Support Questions

Find answers, ask questions, and share your expertise
Announcements
Check out our newest addition to the community, the Cloudera Data Analytics (CDA) group hub.

Services are not starting after installation of HDP AWS Ubuntu Cluster

Explorer

Background: first time installing hadoop on a cluster single-handedly. AWS 3 instances, Ubuntu 16, 1 XL node 2 L nodes, all with 40 Gb storage each. Latest version of HDP 2.6.4. Installed successfully, started ambari successfully, logged into web admin portal ... Followed all the steps in the documentation.

Problem: most services failed to start ("heartbeat lost"), 39 alerts. Tried starting services manually via the web portal, tried restarting the ambari server, did not help. Below are some of the alerts:

HDFS NameNode Web UI:

Connection failed to http://ec2-18-217-xxxx.us-east-2.compute.amazonaws.com:50070 (<urlopen error [Errno 111] Connection refused>)

Yarn App Timeline Web UI:

Connection failed to http://ec2-18-218-xxxx.us-east-2.compute.amazonaws.com:8188/ws/v1/timeline (<urlopen error [Errno 111] Connection refused>) CRIT

MapReduce2 History Server Process

Connection failed: [Errno 111] Connection refused to ec2-18-218-xxxx.us-east-2.compute.amazonaws.com:19888

... and many more

8 REPLIES 8

Mentor

@Michael O

See this link should help you with the HDP AWS connectivity

https://community.hortonworks.com/answers/105662/view.html

Hope that helps

Explorer

@Geoffrey Shelton Okot

Thanks, taking a look.

Explorer

@Geoffrey Shelton Okot Reviewed the link. Thank you for taking a look at this.

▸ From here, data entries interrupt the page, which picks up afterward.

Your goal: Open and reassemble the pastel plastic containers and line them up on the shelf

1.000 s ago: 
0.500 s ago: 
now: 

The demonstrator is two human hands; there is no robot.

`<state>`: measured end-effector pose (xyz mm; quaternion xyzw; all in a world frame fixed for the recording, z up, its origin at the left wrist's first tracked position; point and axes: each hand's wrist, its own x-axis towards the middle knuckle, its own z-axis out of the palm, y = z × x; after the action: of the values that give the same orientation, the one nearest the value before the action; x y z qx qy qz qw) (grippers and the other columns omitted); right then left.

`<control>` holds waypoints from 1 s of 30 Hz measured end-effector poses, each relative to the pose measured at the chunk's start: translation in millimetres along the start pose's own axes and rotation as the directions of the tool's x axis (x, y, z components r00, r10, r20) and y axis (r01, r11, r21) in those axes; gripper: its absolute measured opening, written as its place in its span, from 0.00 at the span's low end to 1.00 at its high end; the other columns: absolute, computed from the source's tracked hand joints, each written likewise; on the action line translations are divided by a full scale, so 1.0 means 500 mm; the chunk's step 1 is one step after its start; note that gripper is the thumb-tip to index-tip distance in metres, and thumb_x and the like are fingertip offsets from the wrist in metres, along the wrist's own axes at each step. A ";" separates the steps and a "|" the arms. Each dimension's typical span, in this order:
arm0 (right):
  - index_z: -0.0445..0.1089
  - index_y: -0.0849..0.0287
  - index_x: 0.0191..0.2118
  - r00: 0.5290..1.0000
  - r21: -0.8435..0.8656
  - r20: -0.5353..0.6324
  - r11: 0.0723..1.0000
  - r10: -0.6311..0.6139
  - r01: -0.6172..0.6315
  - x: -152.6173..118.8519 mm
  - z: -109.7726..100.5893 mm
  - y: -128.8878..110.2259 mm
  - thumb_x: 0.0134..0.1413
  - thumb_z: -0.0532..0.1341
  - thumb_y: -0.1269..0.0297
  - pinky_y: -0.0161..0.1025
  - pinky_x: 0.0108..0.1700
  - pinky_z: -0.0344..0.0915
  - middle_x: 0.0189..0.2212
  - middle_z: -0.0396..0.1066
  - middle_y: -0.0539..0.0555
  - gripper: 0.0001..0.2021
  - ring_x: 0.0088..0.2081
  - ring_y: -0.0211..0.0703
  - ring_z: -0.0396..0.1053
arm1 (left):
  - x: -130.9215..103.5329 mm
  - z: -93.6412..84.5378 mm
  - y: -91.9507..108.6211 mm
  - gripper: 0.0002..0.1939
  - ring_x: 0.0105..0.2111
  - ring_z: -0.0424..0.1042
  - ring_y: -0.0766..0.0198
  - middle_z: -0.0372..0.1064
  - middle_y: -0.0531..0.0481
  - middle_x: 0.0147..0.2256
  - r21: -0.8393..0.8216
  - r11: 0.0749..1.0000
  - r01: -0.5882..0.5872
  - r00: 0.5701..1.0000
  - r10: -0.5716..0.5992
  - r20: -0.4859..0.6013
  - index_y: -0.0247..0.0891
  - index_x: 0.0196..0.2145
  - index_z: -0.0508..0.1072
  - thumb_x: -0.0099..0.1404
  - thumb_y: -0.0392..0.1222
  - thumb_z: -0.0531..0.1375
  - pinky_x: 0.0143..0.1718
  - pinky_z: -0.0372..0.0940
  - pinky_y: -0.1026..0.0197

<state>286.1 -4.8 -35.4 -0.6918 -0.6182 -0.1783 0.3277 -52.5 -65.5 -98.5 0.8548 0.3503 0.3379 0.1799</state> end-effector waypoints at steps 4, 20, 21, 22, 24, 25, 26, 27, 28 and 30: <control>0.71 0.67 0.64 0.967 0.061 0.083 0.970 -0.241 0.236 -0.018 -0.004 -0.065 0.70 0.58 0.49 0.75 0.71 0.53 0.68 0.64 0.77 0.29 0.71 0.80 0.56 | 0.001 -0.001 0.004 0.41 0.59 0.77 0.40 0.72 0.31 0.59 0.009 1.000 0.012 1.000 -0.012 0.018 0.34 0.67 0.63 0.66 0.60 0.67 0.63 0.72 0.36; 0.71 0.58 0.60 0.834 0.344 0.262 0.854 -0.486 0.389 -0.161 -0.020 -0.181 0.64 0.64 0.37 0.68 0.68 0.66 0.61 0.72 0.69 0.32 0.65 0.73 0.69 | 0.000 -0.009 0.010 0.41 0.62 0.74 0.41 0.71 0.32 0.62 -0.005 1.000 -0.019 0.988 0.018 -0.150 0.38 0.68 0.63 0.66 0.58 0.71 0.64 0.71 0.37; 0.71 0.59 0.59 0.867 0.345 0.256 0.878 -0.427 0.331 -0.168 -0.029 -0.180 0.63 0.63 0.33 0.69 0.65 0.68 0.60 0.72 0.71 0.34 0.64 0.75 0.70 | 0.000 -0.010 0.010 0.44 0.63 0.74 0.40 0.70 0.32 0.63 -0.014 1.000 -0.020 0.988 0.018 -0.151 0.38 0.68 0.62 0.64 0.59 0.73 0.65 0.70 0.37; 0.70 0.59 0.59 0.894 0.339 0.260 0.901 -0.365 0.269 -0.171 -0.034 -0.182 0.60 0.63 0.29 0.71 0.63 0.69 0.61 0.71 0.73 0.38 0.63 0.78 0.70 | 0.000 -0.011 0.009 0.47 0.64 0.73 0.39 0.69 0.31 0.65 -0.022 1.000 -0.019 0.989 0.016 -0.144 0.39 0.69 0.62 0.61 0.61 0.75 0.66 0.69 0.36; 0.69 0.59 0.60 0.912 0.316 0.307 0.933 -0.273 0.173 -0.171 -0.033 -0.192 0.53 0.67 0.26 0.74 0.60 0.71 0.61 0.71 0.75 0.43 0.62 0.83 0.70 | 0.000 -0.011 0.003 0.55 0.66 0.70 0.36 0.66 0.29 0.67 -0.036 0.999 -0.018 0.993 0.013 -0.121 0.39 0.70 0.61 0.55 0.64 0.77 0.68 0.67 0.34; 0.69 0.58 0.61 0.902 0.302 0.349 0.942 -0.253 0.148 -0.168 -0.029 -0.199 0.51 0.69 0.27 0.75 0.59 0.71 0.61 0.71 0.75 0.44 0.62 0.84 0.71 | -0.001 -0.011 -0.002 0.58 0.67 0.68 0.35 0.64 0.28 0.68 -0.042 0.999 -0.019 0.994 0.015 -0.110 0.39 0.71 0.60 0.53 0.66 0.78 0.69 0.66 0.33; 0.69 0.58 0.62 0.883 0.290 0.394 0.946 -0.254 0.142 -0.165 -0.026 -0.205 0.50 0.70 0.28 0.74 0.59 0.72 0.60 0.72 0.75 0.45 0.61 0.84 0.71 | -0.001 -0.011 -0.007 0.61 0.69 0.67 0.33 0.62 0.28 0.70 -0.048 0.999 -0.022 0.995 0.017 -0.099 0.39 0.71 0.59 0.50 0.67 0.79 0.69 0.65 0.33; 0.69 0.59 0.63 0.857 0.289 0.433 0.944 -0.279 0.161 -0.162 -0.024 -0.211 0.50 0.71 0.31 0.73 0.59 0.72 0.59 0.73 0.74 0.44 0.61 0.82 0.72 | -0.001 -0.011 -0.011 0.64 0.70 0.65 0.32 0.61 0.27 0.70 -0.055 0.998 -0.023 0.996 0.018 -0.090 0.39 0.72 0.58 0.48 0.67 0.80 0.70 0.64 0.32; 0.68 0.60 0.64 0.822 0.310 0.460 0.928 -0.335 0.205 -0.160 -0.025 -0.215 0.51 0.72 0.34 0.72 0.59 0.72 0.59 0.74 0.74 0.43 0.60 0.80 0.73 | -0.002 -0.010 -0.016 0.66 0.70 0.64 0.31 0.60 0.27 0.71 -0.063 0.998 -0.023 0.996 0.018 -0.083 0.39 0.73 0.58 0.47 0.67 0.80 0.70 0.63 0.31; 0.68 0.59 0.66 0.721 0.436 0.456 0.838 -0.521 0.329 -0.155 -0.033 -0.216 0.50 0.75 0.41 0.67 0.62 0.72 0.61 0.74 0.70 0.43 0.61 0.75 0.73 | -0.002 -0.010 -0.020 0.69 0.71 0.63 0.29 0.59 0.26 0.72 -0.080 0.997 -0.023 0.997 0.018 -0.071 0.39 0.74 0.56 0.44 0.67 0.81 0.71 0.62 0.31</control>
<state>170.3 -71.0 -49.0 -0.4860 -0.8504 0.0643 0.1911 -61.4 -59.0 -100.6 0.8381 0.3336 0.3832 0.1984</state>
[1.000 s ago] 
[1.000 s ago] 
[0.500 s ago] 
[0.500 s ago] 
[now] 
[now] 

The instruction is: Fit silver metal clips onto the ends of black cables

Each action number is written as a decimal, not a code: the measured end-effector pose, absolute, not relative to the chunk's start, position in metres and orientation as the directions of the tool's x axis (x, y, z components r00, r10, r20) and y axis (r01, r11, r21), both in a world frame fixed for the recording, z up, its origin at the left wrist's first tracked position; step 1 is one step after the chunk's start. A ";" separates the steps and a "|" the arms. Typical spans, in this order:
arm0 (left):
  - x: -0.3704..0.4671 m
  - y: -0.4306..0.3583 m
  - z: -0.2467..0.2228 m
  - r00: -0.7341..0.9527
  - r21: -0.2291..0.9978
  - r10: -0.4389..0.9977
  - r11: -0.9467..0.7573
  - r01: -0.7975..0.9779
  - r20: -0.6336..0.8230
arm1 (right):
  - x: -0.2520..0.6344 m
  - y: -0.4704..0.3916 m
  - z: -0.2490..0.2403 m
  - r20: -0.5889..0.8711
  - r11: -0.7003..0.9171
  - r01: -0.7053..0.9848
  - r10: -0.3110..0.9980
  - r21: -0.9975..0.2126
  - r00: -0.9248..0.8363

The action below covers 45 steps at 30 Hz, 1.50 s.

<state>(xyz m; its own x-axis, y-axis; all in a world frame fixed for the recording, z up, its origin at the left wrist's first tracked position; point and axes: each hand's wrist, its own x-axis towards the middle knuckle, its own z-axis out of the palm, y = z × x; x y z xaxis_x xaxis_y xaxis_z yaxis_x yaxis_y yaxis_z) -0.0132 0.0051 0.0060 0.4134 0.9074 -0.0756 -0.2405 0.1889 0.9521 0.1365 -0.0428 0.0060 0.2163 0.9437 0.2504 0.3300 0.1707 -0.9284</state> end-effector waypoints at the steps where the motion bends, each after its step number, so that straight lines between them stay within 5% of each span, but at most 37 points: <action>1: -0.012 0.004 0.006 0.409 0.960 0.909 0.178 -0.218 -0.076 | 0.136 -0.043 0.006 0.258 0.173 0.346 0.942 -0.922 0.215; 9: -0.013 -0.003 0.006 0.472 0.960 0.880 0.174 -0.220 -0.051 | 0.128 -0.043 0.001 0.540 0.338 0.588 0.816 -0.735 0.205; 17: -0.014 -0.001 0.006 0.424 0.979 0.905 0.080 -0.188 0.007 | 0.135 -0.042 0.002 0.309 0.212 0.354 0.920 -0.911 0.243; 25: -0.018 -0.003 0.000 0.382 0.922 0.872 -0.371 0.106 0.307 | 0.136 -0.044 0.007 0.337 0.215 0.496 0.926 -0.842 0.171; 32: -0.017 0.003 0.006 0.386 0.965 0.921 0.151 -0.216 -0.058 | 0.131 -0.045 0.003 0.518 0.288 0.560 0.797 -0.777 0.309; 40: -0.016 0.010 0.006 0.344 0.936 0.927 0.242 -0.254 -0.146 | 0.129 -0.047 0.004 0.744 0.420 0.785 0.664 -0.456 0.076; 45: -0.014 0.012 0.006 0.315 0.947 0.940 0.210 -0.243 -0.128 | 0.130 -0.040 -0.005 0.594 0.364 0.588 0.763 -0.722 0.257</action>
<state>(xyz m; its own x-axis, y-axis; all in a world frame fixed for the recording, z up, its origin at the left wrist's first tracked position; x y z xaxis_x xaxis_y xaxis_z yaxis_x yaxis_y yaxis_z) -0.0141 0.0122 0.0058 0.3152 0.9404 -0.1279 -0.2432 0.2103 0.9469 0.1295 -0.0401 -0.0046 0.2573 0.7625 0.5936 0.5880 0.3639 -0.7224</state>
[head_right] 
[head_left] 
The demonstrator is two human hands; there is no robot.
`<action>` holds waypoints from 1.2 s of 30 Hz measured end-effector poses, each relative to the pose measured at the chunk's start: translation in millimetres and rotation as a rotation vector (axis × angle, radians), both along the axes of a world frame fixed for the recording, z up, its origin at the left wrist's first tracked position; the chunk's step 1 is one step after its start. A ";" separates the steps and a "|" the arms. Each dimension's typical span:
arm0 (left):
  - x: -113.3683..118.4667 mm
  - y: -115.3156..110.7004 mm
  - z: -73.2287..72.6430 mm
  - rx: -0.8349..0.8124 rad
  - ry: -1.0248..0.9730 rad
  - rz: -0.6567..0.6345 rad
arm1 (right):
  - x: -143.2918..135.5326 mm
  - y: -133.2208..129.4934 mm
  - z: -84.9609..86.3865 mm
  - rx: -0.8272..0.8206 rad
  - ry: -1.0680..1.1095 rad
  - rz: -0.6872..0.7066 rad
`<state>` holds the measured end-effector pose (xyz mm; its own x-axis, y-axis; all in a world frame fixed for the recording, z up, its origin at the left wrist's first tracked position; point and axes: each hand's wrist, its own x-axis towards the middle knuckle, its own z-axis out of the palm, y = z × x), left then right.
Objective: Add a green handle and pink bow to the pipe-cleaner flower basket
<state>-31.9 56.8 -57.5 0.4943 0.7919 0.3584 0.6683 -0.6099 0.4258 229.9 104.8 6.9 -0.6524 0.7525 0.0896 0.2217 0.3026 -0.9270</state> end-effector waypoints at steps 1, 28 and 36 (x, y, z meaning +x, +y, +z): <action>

Best answer in the link just provides a link to general AWS documentation on Elastic IP and VPC DNS. I did not find reasons nor solutions for the issue I detailed here.

I've assigned elastic IPs to my cluster prior to the installation of the Ambari. Installation completed with no issues. Services are not starting due to failed connections, some of which are detailed in my original post. Same elastic IPs have been assigned to the cluster since its launch.

Is there a way to trouble-shoot these connections? Why the setup did not configure these connections automatically?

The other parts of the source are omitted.